This page is meant to be a resource for champions of Open311 to make a convincing pitch to decision-makers. For city managment staff and/or city electeds.
What defines an Open311 System?
- must it be read/write or can it be just read?
- must it include all service requests? to what degree can it be filtered or cleaned before it’s published (aggregate data vs. individual requests vs. appropriate individual requests)
- must it be an API or will downloadable data in a standard format suffice?
- must it have a means by which users can improve the system (through feedback, etc.)?
Explaining the Benefits
We identified 3 concrete benefits of an Open311 platform for cities and citizens
- Improve service delivery
- Reach new constituents
- Facilitate systems integration, internal collaboration
Improve Service Delivery
There are a number of ways in which an Open311 standard can improve service delivery
- Third-party applications
- Visualization of data
- Enabling peer-to-peer problem solving
Reach New Constituents
- Appeal to a younger audience
- Reduce required time for citizen participation
Facilitate Systems Integration
- Internal API
- Standardization across localities and systems
- Cost savings and innovation with new apps shared in many cities.
Paths to implementing an Open 311 and getting the most out of it, and suggestions for overcoming the obstacles you will face along the way. This section is carved up into:
- Challenges and Solutions
Third-Party Application Development
By sharing data in appropriate open formats, you open up the possibility that third parties (citizens and entrepreneurs) will develop useful applications for you. This allows cities to “get out of the ap development business”. Cities can inspire app development through inexpensive innovation competitions, and can moderate applications through an “app store” approach.

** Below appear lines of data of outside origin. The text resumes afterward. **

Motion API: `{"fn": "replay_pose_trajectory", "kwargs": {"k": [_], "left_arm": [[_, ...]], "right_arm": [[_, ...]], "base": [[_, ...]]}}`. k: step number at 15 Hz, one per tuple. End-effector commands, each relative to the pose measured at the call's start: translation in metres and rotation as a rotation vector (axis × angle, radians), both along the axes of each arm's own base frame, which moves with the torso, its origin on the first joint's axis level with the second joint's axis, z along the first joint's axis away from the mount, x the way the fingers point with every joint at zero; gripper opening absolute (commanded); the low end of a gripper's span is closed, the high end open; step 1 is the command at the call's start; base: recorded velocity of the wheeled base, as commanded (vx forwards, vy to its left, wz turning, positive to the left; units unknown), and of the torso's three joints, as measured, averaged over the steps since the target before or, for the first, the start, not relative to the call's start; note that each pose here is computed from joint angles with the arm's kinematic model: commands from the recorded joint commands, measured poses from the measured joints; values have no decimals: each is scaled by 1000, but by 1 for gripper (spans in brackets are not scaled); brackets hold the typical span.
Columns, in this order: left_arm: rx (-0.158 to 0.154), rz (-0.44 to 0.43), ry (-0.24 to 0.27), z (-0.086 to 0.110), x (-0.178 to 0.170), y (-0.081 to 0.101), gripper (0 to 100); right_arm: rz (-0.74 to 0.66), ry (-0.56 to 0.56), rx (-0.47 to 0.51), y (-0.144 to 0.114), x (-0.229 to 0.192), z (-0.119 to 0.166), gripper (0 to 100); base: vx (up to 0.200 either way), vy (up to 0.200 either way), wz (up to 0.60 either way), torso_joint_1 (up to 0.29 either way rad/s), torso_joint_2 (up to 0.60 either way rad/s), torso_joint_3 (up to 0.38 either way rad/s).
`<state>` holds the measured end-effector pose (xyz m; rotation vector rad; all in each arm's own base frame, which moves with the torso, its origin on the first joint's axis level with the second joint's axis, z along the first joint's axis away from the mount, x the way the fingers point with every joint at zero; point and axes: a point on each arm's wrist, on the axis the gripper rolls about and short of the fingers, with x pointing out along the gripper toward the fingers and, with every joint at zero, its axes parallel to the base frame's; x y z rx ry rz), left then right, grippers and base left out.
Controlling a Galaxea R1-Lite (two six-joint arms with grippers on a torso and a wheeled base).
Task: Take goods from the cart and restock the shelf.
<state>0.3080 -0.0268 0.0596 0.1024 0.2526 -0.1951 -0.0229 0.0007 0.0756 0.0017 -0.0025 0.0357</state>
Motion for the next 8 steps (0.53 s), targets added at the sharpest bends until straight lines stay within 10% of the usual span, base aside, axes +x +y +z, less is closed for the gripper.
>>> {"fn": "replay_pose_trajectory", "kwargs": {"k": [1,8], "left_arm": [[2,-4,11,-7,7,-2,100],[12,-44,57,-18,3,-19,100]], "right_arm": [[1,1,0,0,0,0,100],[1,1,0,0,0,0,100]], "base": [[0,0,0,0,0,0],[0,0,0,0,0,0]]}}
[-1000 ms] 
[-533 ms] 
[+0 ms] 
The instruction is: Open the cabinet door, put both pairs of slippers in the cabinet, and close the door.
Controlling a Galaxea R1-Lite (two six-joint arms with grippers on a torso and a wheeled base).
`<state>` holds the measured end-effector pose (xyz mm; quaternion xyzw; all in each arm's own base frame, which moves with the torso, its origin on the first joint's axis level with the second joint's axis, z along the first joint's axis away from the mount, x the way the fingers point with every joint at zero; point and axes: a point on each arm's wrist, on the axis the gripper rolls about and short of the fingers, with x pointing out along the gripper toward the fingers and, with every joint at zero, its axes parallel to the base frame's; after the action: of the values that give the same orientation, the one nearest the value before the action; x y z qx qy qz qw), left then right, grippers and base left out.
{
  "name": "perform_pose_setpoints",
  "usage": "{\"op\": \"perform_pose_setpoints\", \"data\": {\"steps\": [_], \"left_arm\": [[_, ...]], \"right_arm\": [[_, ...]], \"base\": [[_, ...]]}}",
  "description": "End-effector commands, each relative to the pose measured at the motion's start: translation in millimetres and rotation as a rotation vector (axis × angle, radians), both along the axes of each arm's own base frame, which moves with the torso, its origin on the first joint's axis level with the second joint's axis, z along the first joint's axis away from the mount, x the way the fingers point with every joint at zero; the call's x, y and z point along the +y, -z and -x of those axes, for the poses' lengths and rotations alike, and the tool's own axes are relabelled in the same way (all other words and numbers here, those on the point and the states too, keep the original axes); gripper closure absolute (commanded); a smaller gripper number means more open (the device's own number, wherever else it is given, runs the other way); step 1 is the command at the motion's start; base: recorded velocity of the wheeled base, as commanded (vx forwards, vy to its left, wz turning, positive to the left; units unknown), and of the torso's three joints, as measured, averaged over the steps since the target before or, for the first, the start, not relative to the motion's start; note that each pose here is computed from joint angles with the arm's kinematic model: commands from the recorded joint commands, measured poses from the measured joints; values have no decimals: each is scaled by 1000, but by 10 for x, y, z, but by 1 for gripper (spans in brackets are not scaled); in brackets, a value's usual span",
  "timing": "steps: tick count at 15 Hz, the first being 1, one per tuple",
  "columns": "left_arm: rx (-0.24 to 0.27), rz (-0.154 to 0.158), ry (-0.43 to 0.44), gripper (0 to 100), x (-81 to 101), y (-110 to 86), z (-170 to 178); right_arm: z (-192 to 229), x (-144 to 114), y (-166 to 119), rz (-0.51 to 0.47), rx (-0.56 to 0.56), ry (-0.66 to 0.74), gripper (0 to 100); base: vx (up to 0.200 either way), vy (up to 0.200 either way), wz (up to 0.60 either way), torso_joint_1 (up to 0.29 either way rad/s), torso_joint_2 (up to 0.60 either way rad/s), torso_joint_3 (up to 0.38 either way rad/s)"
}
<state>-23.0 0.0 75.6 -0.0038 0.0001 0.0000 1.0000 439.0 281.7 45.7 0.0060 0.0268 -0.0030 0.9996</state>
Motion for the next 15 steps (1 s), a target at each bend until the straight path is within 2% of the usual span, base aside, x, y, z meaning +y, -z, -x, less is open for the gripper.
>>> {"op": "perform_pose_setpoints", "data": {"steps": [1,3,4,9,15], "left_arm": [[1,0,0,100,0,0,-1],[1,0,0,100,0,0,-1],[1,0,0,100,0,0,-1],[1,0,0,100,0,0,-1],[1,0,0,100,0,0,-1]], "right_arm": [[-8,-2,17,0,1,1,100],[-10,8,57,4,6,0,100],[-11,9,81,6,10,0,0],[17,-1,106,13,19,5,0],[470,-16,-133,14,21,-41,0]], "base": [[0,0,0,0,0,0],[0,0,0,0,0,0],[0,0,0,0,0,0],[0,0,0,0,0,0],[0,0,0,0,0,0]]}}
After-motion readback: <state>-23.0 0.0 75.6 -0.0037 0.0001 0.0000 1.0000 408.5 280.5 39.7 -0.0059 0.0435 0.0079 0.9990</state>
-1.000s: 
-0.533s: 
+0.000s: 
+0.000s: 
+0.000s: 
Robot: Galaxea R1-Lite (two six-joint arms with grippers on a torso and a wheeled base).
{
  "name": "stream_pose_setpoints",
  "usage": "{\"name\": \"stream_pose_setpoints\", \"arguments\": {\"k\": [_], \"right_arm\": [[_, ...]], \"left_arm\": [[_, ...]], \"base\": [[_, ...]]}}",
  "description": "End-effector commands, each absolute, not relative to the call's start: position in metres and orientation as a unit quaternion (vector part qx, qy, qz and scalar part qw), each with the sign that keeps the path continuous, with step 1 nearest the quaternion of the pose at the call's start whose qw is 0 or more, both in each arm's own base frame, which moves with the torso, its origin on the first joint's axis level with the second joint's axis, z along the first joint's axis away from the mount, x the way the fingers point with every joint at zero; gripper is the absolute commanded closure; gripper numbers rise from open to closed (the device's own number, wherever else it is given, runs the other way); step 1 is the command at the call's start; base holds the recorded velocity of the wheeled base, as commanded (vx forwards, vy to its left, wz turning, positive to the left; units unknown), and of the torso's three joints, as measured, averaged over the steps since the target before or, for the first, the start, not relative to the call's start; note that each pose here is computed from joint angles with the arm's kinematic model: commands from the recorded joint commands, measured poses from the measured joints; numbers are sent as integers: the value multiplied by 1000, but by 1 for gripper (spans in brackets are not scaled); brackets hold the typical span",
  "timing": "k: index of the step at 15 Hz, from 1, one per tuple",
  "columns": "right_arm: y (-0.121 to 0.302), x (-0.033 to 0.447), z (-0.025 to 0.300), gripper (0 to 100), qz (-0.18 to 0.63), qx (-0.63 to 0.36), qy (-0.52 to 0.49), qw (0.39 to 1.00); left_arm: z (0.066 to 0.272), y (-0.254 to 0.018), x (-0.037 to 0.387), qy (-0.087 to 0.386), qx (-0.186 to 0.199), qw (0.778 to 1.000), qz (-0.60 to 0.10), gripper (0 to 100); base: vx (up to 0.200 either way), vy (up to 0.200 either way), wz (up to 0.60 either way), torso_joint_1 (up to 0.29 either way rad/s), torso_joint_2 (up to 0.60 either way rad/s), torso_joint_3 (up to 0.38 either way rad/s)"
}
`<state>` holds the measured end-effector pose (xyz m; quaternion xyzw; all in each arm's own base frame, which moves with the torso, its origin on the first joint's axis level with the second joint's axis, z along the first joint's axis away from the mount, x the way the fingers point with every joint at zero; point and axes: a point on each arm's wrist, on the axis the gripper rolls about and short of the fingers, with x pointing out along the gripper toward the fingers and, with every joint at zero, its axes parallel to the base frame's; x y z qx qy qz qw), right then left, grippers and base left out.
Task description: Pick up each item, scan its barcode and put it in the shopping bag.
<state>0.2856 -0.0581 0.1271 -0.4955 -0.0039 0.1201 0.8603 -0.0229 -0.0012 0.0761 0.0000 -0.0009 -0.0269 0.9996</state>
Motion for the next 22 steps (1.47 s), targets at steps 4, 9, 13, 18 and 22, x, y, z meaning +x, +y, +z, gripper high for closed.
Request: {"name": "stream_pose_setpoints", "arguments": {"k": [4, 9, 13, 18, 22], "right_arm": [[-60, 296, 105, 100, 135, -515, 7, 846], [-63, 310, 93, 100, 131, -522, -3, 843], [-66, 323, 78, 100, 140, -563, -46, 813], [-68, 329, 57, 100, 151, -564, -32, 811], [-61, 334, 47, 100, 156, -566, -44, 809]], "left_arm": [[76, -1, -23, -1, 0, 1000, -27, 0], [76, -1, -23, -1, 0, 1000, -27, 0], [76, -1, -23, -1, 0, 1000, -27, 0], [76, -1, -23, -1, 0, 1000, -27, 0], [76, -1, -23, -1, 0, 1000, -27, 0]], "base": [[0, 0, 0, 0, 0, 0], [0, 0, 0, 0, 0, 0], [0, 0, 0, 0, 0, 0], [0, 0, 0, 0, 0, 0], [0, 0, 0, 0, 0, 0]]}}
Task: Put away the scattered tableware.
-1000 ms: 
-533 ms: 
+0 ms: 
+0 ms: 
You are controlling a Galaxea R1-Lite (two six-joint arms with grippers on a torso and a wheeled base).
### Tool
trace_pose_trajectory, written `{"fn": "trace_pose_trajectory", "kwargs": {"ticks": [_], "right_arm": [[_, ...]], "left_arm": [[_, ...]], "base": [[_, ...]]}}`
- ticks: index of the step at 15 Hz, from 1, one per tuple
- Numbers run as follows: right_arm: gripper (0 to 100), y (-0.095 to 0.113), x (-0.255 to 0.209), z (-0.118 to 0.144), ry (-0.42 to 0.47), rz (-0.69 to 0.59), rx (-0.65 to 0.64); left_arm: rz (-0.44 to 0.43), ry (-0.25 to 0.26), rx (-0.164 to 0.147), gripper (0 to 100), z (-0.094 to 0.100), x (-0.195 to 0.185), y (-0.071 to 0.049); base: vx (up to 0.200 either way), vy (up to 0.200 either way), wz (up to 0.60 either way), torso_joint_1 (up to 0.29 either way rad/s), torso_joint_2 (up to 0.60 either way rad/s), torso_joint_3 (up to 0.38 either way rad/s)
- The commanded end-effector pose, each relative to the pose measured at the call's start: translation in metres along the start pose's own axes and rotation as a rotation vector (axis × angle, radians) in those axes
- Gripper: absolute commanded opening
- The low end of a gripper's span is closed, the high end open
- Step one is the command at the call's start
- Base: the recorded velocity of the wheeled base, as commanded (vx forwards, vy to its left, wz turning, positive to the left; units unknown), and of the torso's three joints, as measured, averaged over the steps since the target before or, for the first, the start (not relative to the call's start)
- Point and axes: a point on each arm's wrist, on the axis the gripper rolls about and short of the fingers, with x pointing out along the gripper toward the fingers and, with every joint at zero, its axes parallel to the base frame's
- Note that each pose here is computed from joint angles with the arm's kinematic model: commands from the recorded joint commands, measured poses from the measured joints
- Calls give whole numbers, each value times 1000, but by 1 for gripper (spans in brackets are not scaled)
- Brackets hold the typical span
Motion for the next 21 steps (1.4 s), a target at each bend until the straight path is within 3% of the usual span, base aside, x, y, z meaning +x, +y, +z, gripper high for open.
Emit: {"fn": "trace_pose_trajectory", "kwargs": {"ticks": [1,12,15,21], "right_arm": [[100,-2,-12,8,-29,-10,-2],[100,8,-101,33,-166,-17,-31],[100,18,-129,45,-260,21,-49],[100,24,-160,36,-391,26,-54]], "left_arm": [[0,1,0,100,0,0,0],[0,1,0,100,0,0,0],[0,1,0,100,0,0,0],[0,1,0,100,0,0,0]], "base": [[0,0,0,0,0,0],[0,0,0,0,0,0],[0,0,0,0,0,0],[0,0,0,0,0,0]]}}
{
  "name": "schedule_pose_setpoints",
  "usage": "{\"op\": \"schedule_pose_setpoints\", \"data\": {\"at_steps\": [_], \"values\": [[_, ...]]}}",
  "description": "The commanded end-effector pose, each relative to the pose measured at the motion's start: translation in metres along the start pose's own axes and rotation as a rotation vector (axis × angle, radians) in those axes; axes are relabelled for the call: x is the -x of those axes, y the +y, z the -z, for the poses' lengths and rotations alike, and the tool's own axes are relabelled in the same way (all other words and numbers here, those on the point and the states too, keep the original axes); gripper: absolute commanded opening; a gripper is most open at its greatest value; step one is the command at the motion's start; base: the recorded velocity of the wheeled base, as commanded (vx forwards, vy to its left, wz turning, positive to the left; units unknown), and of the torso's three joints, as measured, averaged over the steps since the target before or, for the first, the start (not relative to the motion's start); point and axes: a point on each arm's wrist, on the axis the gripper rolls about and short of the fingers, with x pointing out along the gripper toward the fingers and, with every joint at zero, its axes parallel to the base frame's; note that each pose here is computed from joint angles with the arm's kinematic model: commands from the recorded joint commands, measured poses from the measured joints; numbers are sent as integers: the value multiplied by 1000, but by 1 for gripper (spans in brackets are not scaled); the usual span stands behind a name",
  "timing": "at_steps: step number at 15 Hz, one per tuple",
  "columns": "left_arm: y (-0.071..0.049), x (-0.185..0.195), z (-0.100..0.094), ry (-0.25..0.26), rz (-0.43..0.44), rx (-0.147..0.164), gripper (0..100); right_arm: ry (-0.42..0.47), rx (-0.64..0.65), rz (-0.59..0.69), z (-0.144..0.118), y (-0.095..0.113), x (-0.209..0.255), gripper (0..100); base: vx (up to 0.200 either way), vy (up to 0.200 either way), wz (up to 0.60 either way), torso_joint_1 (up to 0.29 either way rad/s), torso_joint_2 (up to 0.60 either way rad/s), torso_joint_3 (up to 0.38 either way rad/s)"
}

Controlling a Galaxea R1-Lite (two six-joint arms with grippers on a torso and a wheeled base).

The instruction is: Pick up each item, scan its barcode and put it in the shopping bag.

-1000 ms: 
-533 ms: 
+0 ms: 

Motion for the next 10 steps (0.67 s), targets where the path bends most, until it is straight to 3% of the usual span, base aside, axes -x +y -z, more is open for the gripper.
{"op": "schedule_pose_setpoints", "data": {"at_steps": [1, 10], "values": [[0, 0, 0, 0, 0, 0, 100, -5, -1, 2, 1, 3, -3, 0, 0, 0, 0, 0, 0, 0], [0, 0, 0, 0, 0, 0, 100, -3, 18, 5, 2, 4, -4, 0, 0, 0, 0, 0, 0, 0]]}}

- Apps for Deomcracy [link]
Challenges and Responses
Here are some issues that pop up with this appraoch, and what you can do about them:
Liability: Agencies are concerned that they could be liable if someone is harmed as a result of using a third-party application based on their data
Lost Revenue: Agencies see data as a source of revenue and don’t want to give it away for free
- Make the argument: the taxpayers own this data
Digital Inclusion: Anytime a web-based solution is proposed, digital inclusion issues are raised.
- Messaging: most communities have some access through libraries and schools. Civic engagement opportunities can create lead users that spread digital literacy.
- Build Alliances: digital inclusion groups can be made into allies
Technophobia: Some people just don’t like using the computers, or the Internet
Outdated Tech: 70’s mainframes, siloed agencies, varied geocoders and location services.
- Coordination of standardized webservices abstration layer on top of any entrenched infrastructure (open311 api).